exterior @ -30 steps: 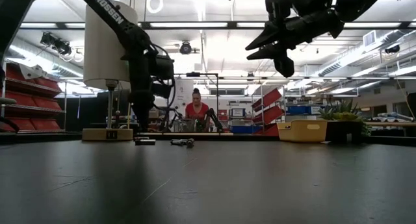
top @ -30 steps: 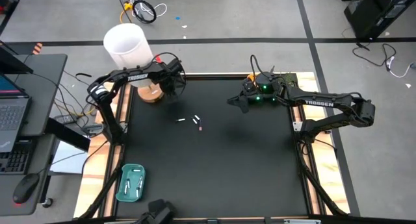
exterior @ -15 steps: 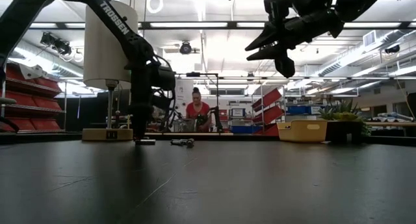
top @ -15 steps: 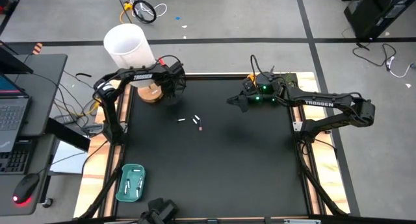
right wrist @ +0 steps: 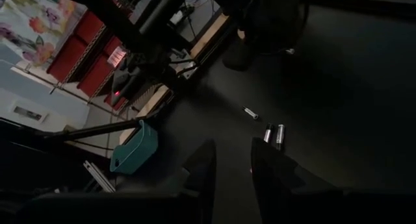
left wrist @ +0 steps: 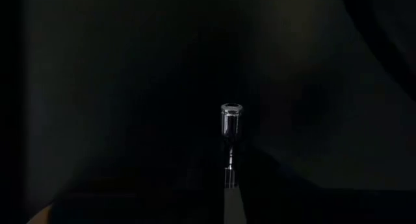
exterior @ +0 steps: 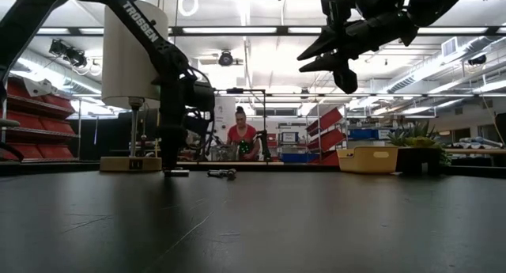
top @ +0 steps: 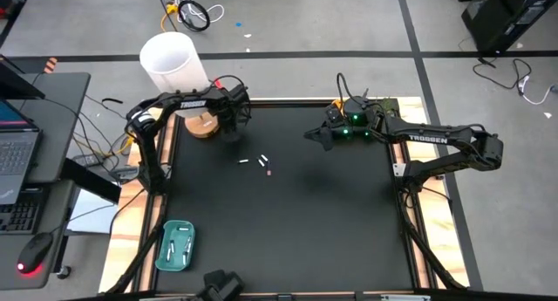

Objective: Sort batteries
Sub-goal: Put the silver battery into the blue bin

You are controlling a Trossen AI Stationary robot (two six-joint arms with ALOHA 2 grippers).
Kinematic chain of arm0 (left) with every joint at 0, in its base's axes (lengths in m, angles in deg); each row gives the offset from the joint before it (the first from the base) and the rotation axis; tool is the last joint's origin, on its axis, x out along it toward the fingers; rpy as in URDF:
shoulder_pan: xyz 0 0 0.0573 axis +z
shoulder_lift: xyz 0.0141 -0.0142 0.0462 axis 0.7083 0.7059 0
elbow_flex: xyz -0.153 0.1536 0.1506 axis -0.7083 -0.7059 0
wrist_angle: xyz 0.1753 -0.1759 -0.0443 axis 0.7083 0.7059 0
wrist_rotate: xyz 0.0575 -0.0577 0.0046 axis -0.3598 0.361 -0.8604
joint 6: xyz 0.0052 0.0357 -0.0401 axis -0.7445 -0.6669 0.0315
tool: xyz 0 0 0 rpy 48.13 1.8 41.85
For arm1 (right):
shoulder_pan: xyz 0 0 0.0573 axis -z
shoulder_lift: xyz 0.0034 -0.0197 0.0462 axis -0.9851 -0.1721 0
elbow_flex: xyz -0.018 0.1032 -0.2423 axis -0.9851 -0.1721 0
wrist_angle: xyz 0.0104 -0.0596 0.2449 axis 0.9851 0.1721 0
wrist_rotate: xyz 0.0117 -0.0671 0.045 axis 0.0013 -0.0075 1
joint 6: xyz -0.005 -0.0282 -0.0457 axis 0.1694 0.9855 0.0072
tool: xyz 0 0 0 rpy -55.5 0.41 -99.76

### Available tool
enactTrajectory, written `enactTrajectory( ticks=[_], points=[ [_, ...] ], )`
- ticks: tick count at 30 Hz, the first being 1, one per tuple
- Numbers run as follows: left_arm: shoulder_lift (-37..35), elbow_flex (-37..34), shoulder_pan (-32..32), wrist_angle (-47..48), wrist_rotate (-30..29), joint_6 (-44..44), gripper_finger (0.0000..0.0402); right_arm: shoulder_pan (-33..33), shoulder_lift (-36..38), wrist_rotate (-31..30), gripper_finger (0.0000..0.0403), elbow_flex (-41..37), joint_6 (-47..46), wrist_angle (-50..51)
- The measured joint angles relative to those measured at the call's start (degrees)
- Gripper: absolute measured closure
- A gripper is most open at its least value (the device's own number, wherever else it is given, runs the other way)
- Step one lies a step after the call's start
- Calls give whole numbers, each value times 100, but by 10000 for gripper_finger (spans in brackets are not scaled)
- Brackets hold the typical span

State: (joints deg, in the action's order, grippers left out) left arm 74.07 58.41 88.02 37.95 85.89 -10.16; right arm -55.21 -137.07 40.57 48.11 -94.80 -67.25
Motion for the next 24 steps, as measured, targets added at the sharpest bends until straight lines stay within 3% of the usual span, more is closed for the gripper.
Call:
enactTrajectory(
  ticks=[11, 20, 24],
  points=[
    [-132, -29, -258, -28, -600, 261, 373, 0, 0, 15, 318, 0, 9, 0],
    [-751, 386, -256, 92, -348, 1005, 374, 0, 0, 18, 318, 0, 104, -9],
    [-873, 805, -257, 422, 115, 1391, 374, 0, 0, 139, 318, 0, 106, -14]
  ],
)
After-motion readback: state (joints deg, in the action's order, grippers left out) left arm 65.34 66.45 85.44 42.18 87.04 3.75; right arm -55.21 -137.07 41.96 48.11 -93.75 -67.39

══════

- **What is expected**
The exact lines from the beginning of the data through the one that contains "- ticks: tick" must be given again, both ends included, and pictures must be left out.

- **Response below**
exterior @ -30 steps: 
top @ -30 steps: 
exterior @ -15 steps: 
top @ -15 steps: 
right wrist @ +0 steps: 
left wrist @ +0 steps: 
exterior @ +0 steps: 
top @ +0 steps: 

Objective: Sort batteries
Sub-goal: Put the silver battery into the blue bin

You are controlling a Trossen AI Stationary robot (two six-joint arms with ALOHA 2 grippers).
Kinematic chain of arm0 (left) with every joint at 0, in its base's axes (lengths in m, angles in deg); each row gives the offset from the joint before it (the first from the base) and the rotation axis; tool is the last joint's origin, on its axis, x out along it toward the fingers; rpy as in URDF:
shoulder_pan: xyz 0 0 0.0573 axis +z
shoulder_lift: xyz 0.0141 -0.0142 0.0462 axis 0.7083 0.7059 0
elbow_flex: xyz -0.153 0.1536 0.1506 axis -0.7083 -0.7059 0
wrist_angle: xyz 0.1753 -0.1759 -0.0443 axis 0.7083 0.7059 0
wrist_rotate: xyz 0.0575 -0.0577 0.0046 axis -0.3598 0.361 -0.8604
joint 6: xyz 0.0052 0.0357 -0.0401 axis -0.7445 -0.6669 0.0315
tool: xyz 0 0 0 rpy 48.13 1.8 41.85
For arm1 (right):
shoulder_pan: xyz 0 0 0.0573 axis -z
shoulder_lift: xyz 0.0034 -0.0197 0.0462 axis -0.9851 -0.1721 0
elbow_flex: xyz -0.018 0.1032 -0.2423 axis -0.9851 -0.1721 0
wrist_angle: xyz 0.0104 -0.0596 0.2449 axis 0.9851 0.1721 0
wrist_rotate: xyz 0.0117 -0.0671 0.045 axis 0.0013 -0.0075 1
joint 6: xyz -0.005 -0.0282 -0.0457 axis 0.1694 0.9855 0.0072
tool: xyz 0 0 0 rpy -55.5 0.41 -99.76

### Available tool
enactTrajectory, written `enactTrajectory( ticks=[_], points=[ [_, ...] ], )`
- ticks: tick count at 30 Hz, the first being 1, one per tuple

Nothing else is part of this answer.